» **WORK INSTRUCTION**:
Every record must be retyped exactly as it reads.

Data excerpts

++++++

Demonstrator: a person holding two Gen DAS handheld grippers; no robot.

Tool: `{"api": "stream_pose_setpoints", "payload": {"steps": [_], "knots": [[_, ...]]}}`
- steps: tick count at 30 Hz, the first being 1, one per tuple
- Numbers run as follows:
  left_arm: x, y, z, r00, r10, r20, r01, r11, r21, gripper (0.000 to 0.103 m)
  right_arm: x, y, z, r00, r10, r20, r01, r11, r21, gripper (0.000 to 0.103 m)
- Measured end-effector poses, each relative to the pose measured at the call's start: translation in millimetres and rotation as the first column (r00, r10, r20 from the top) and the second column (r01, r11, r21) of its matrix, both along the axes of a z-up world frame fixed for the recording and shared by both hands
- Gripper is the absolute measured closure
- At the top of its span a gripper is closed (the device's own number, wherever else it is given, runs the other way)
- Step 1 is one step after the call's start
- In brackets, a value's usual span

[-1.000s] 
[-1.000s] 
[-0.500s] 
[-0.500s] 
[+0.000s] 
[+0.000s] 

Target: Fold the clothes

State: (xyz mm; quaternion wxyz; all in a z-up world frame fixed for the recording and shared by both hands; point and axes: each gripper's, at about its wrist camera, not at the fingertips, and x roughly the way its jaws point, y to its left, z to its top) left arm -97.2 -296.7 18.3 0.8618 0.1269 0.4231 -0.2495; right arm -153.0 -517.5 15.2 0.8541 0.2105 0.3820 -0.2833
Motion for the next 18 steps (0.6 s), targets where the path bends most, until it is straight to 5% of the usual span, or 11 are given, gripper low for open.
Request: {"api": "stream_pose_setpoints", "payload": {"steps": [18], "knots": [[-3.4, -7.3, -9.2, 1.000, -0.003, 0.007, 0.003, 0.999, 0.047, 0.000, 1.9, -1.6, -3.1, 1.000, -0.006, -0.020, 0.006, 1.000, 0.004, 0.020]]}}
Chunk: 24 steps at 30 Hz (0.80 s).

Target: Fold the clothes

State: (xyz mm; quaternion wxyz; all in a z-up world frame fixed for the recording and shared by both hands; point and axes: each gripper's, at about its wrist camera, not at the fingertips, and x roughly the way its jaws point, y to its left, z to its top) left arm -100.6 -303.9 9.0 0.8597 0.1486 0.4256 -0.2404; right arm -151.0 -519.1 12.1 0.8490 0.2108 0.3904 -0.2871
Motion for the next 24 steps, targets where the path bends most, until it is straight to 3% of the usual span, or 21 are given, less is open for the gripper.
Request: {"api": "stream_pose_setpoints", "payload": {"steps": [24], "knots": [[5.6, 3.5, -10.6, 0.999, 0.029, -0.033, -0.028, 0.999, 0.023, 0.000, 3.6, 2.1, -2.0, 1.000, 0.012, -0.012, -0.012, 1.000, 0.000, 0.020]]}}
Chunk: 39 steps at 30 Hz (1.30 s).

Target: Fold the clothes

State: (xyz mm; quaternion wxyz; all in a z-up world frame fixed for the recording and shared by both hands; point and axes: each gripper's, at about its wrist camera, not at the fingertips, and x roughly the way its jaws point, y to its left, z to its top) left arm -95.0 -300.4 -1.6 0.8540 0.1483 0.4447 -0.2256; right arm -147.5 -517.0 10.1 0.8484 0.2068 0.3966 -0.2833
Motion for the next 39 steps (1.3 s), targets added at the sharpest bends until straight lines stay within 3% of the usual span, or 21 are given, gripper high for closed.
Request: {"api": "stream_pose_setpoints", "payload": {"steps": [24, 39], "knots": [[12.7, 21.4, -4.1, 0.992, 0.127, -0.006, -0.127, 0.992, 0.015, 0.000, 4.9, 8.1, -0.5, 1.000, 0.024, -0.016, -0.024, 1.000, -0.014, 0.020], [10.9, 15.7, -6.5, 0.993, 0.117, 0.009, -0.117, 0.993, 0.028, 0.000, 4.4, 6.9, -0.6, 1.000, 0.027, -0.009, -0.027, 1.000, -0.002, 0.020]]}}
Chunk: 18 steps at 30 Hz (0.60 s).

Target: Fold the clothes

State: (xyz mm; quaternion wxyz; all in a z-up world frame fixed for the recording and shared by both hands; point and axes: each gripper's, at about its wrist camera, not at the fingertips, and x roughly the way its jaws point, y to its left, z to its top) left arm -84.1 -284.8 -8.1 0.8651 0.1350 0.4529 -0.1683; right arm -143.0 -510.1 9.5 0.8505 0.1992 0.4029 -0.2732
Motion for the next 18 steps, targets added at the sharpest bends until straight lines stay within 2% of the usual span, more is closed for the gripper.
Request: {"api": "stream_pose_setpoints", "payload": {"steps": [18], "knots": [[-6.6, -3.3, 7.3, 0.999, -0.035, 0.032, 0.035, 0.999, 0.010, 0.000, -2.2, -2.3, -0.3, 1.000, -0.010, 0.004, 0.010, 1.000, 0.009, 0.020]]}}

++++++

» **REPLY TO THE TASK**:
Demonstrator: a person holding two Gen DAS handheld grippers; no robot.

Tool: `{"api": "stream_pose_setpoints", "payload": {"steps": [_], "knots": [[_, ...]]}}`
- steps: tick count at 30 Hz, the first being 1, one per tuple
- Numbers run as follows:
  left_arm: x, y, z, r00, r10, r20, r01, r11, r21, gripper (0.000 to 0.103 m)
  right_arm: x, y, z, r00, r10, r20, r01, r11, r21, gripper (0.000 to 0.103 m)
- Measured end-effector poses, each relative to the pose measured at the call's start: translation in millimetres and rotation as the first column (r00, r10, r20 from the top) and the second column (r01, r11, r21) of its matrix, both along the axes of a z-up world frame fixed for the recording and shared by both hands
- Gripper is the absolute measured closure
- At the top of its span a gripper is closed (the device's own number, wherever else it is given, runs the other way)
- Step 1 is one step after the call's start
- In brackets, a value's usual span

[-1.000s] 
[-1.000s] 
[-0.500s] 
[-0.500s] 
[+0.000s] 
[+0.000s] 

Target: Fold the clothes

State: (xyz mm; quaternion wxyz; all in a z-up world frame fixed for the recording and shared by both hands; point and axes: each gripper's, at about its wrist camera, not at the fingertips, and x roughly the way its jaws point, y to its left, z to its top) left arm -97.2 -296.7 18.3 0.8618 0.1269 0.4231 -0.2495; right arm -153.0 -517.5 15.2 0.8541 0.2105 0.3820 -0.2833
Motion for the next 18 steps (0.6 s), targets where the path bends most, until it is straight to 5% of the usual span, or 11 are given, gripper low for open.
Request: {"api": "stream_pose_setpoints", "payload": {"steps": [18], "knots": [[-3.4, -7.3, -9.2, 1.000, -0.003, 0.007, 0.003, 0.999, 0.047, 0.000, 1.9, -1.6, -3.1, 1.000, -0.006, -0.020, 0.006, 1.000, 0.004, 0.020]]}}
Chunk: 24 steps at 30 Hz (0.80 s).

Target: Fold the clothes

State: (xyz mm; quaternion wxyz; all in a z-up world frame fixed for the recording and shared by both hands; point and axes: each gripper's, at about its wrist camera, not at the fingertips, and x roughly the way its jaws point, y to its left, z to its top) left arm -100.6 -303.9 9.0 0.8597 0.1486 0.4256 -0.2404; right arm -151.0 -519.1 12.1 0.8490 0.2108 0.3904 -0.2871
Motion for the next 24 steps, targets where the path bends most, until it is straight to 3% of the usual span, or 21 are given, less is open for the gripper.
Request: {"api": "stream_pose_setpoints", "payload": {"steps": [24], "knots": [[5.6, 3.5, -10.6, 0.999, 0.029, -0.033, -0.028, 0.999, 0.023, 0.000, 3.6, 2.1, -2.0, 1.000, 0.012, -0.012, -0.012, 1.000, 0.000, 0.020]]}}
Chunk: 39 steps at 30 Hz (1.30 s).

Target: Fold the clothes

State: (xyz mm; quaternion wxyz; all in a z-up world frame fixed for the recording and shared by both hands; point and axes: each gripper's, at about its wrist camera, not at the fingertips, and x roughly the way its jaws point, y to its left, z to its top) left arm -95.0 -300.4 -1.6 0.8540 0.1483 0.4447 -0.2256; right arm -147.5 -517.0 10.1 0.8484 0.2068 0.3966 -0.2833
Motion for the next 39 steps (1.3 s), targets added at the sharpest bends until straight lines stay within 3% of the usual span, or 21 are given, gripper high for closed.
Request: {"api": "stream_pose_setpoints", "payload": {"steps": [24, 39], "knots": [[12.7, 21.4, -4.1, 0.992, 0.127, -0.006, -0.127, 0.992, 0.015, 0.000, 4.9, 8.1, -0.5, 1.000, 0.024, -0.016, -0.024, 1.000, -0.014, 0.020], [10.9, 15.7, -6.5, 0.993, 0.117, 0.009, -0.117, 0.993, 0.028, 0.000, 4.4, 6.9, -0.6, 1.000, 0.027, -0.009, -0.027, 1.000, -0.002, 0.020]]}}
Chunk: 18 steps at 30 Hz (0.60 s).

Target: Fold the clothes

State: (xyz mm; quaternion wxyz; all in a z-up world frame fixed for the recording and shared by both hands; point and axes: each gripper's, at about its wrist camera, not at the fingertips, and x roughly the way its jaws point, y to its left, z to its top) left arm -84.1 -284.8 -8.1 0.8651 0.1350 0.4529 -0.1683; right arm -143.0 -510.1 9.5 0.8505 0.1992 0.4029 -0.2732
Motion for the next 18 steps, targets added at the sharpest bends until straight lines stay within 2% of the usual span, more is closed for the gripper.
Request: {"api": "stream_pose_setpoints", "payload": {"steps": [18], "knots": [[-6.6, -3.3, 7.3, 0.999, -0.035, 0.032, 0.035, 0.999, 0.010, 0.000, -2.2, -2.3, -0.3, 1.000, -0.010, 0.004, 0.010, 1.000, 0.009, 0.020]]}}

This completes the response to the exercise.